#### Material provided ####

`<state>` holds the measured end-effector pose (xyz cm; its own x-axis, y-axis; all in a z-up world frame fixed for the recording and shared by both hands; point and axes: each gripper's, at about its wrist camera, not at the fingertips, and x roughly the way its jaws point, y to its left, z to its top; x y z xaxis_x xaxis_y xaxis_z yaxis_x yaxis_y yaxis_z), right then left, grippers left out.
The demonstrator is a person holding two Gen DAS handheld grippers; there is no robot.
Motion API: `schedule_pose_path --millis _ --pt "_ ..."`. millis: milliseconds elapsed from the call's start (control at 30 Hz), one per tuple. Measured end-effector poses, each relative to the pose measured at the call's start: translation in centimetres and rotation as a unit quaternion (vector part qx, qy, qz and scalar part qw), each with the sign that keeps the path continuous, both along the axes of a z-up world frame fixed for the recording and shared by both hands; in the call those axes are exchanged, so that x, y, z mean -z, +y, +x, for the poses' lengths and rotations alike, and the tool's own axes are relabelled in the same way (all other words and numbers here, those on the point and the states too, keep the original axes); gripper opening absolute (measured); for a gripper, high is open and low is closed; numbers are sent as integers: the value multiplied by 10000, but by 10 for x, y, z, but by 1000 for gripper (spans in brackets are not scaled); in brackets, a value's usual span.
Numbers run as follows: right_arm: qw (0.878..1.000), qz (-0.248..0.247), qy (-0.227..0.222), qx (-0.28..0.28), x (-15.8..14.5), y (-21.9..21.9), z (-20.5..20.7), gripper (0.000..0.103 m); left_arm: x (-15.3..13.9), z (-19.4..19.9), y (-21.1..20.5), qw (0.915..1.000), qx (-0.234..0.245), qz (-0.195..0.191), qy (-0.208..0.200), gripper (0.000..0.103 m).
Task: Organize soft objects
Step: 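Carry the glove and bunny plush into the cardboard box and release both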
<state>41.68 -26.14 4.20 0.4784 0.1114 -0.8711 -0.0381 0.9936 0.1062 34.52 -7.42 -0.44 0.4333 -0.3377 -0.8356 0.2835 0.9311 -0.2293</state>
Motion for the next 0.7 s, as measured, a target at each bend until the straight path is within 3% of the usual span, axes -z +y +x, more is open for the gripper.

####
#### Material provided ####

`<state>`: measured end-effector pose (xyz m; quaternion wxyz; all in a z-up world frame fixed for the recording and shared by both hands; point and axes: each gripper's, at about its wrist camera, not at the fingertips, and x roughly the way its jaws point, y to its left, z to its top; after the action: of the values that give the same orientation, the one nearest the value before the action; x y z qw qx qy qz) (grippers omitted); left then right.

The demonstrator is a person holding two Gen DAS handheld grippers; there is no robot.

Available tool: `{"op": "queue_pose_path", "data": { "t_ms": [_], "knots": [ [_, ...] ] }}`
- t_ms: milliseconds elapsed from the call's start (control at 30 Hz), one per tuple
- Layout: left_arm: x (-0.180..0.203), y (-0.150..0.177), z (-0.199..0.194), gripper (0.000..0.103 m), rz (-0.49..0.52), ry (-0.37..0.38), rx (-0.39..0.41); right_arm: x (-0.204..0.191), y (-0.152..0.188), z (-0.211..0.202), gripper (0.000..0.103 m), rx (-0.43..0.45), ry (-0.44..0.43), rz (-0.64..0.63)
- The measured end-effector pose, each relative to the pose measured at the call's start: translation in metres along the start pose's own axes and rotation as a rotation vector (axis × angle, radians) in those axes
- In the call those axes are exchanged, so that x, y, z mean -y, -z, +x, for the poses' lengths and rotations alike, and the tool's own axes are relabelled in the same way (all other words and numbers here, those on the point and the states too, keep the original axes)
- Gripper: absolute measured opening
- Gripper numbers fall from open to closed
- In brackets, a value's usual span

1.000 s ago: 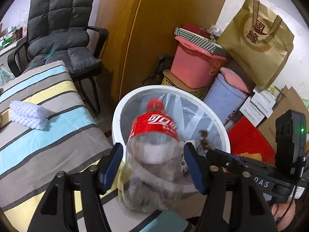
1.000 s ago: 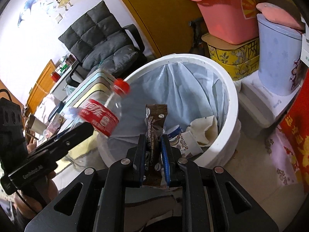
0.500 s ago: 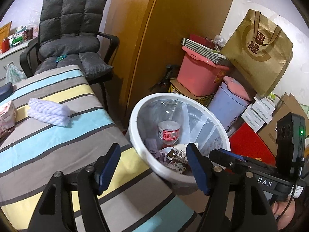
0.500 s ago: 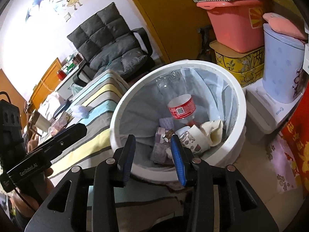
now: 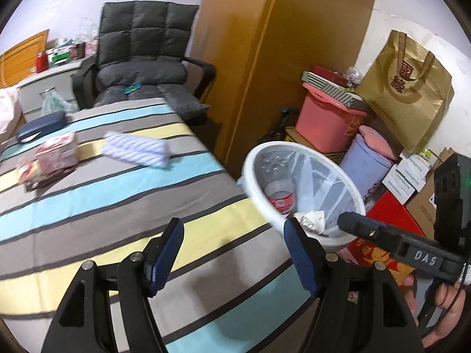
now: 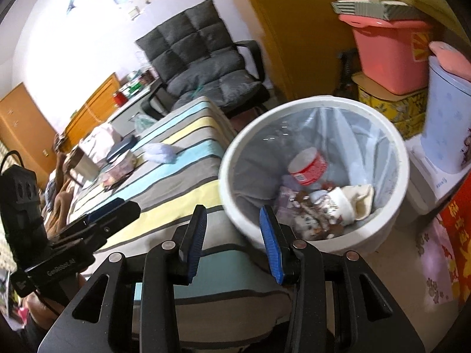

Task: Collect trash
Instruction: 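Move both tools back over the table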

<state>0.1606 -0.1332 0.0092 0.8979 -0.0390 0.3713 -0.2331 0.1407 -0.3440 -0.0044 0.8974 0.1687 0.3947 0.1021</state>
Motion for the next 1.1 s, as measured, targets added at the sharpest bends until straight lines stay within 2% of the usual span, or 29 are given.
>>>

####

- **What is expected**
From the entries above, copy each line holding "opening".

- **Written reply**
Motion API: `schedule_pose_path --millis _ --pt "_ ..."`. millis: milliseconds elapsed from the call's start (control at 30 Hz), one per tuple. Measured end-effector poses, each relative to the pose measured at the call's start: translation in centimetres and rotation as a unit quaternion (vector part qx, qy, qz and scalar part qw), each with the sign that keeps the path continuous, both along the axes of a z-up world frame fixed for the recording and shared by both hands; in the call those axes are exchanged, so that x, y, z mean -z, +y, +x, for the poses' lengths and rotations alike, and the tool's own axes are relabelled in the same way (all other words and numbers here, those on the point and the states too, keep the original axes); gripper opening absolute (measured); for a gripper, high is open and low is closed; numbers are sent as integers: the value multiplied by 10000, but by 10 for x, y, z, but by 1000 for gripper (spans in brackets are not scaled); in brackets, a value's usual span.
- Gripper: absolute measured opening

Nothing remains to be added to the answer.